Maybe I could go see him.

Don’t know as how it would do any good. But if you could spare the time, the boy does seem to have taken to you, in his own way. Meaning only (I thought) that occasionally, in his own way, he acknowledged my existence.

We walked four, maybe five blocks. A square,
Federal-looking
house set almost flush with the sidewalk, columns thick as pecan trees on the shallow gallery out front, two stories, peach with darker trim, faux gable stuck atop like a stubby birthday candle. We went up wooden external stairs painted industrial gray through a wrought-iron gate, multiple locks and frosted-glass front door into the entryway. Folks are away, Lester said. Table inset with lime-green tile there, vase of yellow, hopeful flowers on it. Mail stacked alongside. Floor itself tile, darker green, light blue. Up more stairs then to the boy’s room. Mattress in a corner, chair by the window. Cardboard box on its side, packed neatly with food: boxes of crackers, squares of cheese, cans of Vienna sausage, potted meat, bags of carrots, celery. Boy doesn’t take much to beds, Lester explains, just plain will
not
sleep in one. Won’t sit at table either, or eat like reg’lar folk—shaking his head.
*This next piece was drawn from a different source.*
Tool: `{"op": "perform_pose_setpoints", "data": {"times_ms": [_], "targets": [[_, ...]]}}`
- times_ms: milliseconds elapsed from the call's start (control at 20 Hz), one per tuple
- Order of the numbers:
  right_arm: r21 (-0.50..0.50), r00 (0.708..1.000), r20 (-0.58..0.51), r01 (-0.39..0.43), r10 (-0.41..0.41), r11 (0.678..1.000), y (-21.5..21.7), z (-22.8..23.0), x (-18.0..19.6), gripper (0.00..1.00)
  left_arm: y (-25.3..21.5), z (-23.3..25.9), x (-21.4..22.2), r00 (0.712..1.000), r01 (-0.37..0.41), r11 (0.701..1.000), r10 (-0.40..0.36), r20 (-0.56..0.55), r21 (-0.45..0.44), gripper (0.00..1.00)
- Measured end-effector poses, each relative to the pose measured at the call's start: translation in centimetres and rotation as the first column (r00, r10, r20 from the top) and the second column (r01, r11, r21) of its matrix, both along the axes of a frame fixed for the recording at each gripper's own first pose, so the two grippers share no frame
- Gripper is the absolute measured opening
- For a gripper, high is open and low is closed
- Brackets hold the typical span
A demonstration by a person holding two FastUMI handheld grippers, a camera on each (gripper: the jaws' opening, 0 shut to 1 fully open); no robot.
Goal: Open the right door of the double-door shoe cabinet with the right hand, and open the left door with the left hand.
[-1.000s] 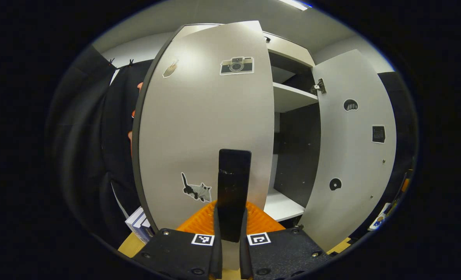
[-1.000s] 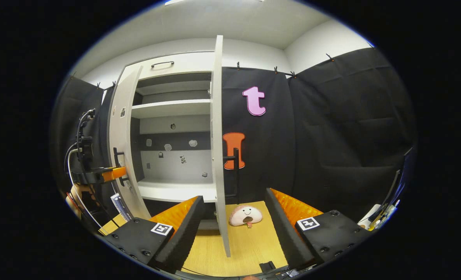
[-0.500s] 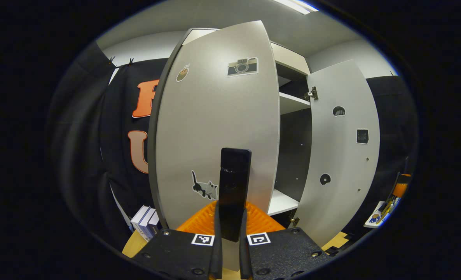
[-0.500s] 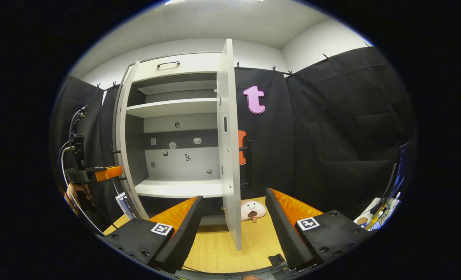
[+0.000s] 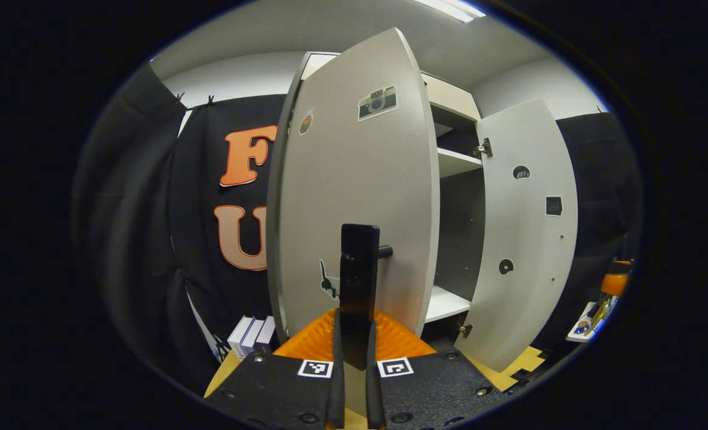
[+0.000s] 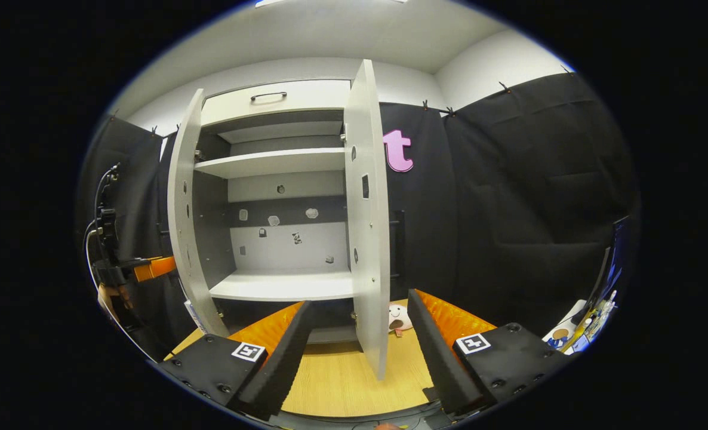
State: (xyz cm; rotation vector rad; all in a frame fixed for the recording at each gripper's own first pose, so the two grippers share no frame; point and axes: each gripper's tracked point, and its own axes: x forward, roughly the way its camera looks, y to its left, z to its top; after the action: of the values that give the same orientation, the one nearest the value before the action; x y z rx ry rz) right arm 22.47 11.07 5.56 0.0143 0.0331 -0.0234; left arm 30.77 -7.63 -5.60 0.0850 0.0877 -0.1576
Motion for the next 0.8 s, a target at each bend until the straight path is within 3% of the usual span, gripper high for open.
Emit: {"op": "perform_pose_setpoints", "data": {"times_ms": [350, 400, 450, 500, 650, 700, 800], "targets": [[0.001, 0.999, -0.005, -0.041, 0.041, 0.999, 1.4, -0.1, 0.1, 0.92, 1.1, -0.2, -0.6, 0.998, -0.067, 0.997, 0.067, -0.006, 0.026, 0.07], [0.001, 0.999, -0.006, -0.045, 0.045, 0.999, 1.5, -0.1, 0.1, 1.0, 1.1, -0.2, -0.6, 0.998, -0.068, 0.998, 0.068, -0.006, 0.017, 0.06], [0.003, 0.999, -0.009, -0.052, 0.052, 0.999, 1.7, -0.1, 0.0, 1.0, 1.2, -0.1, -0.7, 0.997, -0.071, 0.997, 0.071, -0.003, 0.011, 0.06], [0.006, 0.998, -0.014, -0.064, 0.064, 0.998, 1.9, -0.2, 0.0, 0.92, 1.3, 0.1, -0.7, 0.997, -0.08, 0.997, 0.08, 0.002, 0.011, 0.06], [0.004, 0.997, -0.02, -0.069, 0.069, 0.998, 1.9, -0.4, 0.2, 0.92, 2.4, 0.2, -0.8, 0.993, -0.114, 0.993, 0.114, 0.011, 0.038, 0.03], [0.005, 0.998, -0.023, -0.066, 0.067, 0.998, 1.9, -0.5, 0.2, 1.0, 2.9, 0.1, -0.6, 0.993, -0.122, 0.992, 0.122, 0.013, 0.042, 0.03], [0.015, 0.996, -0.035, -0.077, 0.078, 0.997, 2.3, -0.7, 0.0, 1.0, 3.2, 0.0, -0.7, 0.992, -0.125, 0.991, 0.125, 0.008, 0.04, 0.02]]}}
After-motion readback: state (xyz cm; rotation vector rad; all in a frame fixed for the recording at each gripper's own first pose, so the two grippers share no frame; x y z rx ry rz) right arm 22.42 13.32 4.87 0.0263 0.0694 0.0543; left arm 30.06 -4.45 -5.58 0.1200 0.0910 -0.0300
But I understood. This food was the boy’s own, forage, stockpile. He had no further need to go out into the world for it, no need to ask anything more of that world, anything at all, at least for a while. Here in his cave, on this pure, bare island, he’d become self-contained, self-sufficient, insular, hermetic, whole.
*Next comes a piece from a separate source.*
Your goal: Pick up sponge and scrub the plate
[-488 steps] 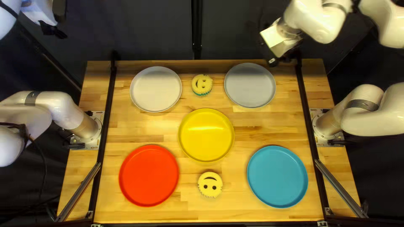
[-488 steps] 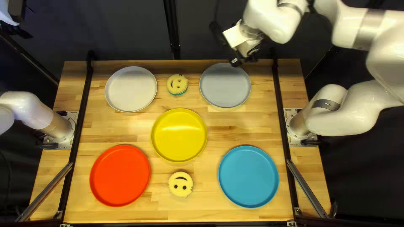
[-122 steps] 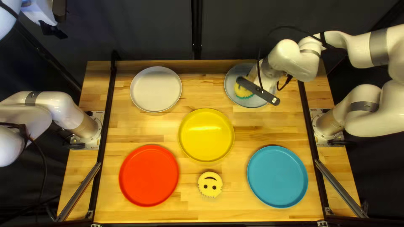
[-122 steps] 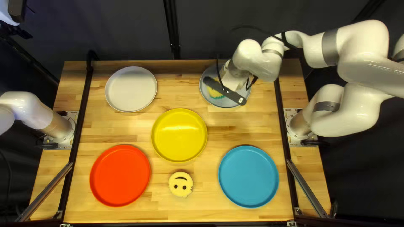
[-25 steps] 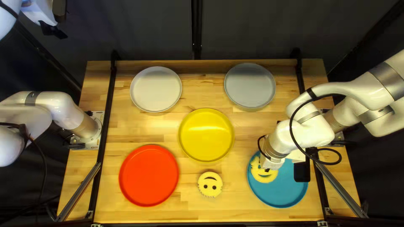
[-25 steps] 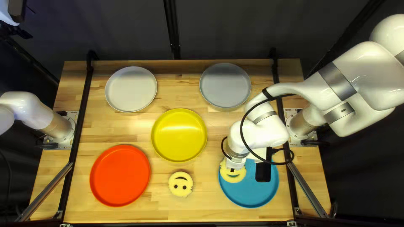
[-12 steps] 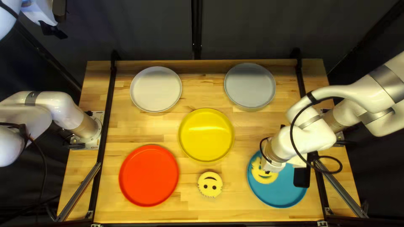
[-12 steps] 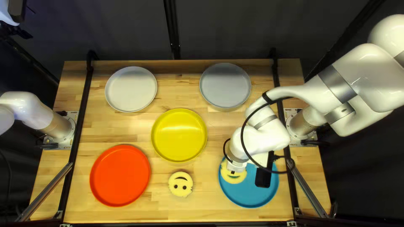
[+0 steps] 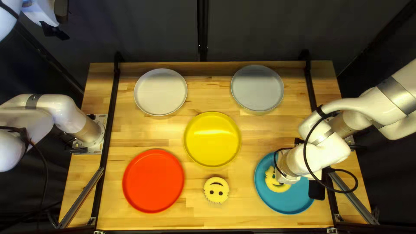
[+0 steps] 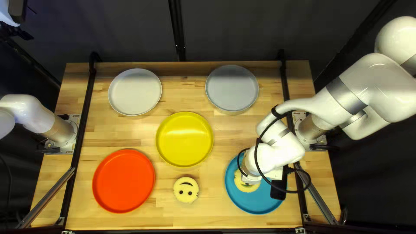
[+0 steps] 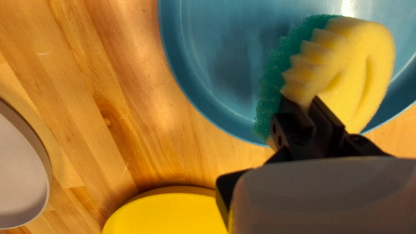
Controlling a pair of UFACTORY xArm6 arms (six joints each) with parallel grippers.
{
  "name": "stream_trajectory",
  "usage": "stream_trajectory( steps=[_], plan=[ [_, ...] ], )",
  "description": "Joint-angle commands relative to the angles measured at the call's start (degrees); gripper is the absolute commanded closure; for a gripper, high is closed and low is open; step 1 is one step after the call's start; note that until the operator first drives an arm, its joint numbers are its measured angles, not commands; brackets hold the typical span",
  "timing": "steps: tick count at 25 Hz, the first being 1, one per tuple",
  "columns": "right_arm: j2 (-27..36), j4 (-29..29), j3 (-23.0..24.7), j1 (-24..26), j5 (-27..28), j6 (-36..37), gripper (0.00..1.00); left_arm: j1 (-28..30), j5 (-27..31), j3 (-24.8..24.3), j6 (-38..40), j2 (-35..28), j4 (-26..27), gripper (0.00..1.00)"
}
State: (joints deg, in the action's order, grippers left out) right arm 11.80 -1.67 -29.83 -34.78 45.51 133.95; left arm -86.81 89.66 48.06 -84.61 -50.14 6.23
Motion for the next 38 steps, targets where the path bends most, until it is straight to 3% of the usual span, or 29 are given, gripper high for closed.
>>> stream_trajectory(
  steps=[1, 15, 28, 38],
  plan=[
    [5.03, -0.23, 4.24, -0.47, 0.15, -1.03, 1.00, 0.00, 0.00, 0.00, 0.00, 0.00, 0.00, 0.00],
    [12.17, -1.11, 12.60, 1.60, -1.46, 1.99, 1.00, 0.00, 0.00, 0.00, 0.00, 0.00, 0.00, 0.00],
    [8.40, -0.33, 6.42, 5.46, 1.94, 7.96, 1.00, 0.00, 0.00, 0.00, 0.00, 0.00, 0.00, 0.00],
    [7.59, 2.27, 5.87, 6.22, 1.57, 8.34, 1.00, 0.00, 0.00, 0.00, 0.00, 0.00, 0.00, 0.00]
  ],
)
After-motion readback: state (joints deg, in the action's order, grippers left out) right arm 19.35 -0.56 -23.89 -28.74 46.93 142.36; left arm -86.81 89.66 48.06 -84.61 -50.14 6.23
All man’s problems, Pascal said, derive from the simple fact that he is unable to remain quietly alone in his room.

The boy, just as Lester reported, lay on the mattress. On his right side, knees drawn up, so that he faced me when I sank to the floor just inside the door. My own knees stuck up like a cricket’s. I’d put my back to the wall and slid down it. God. I used to be able to do this, and it doesn’t seem so long ago, with ease. Now garden tools dig at my joints and I fight for breath. Cramps announce themselves: arriving on track four.

The boy and I sat looking at one another. His eyes wide, unblinking. Does something, recognition, sympathy, identification, pass between us? Is there a message, is there feeling, even comprehension, in those eyes? How can I know? They’re like stone artifacts left behind, the menhirs of Carnac, unreadable.

Then the boy worked his mouth a moment and made sounds.

What was that?

You got me, Lewis, Lester said from the doorway. Miracle, some might be inclined to say. Boy’s never spoken before. No one thought he could…. Big uns?

Pigeons.

You’re right. It could be.

What about them? I asked the boy. What about the pigeons? What are you trying to tell me?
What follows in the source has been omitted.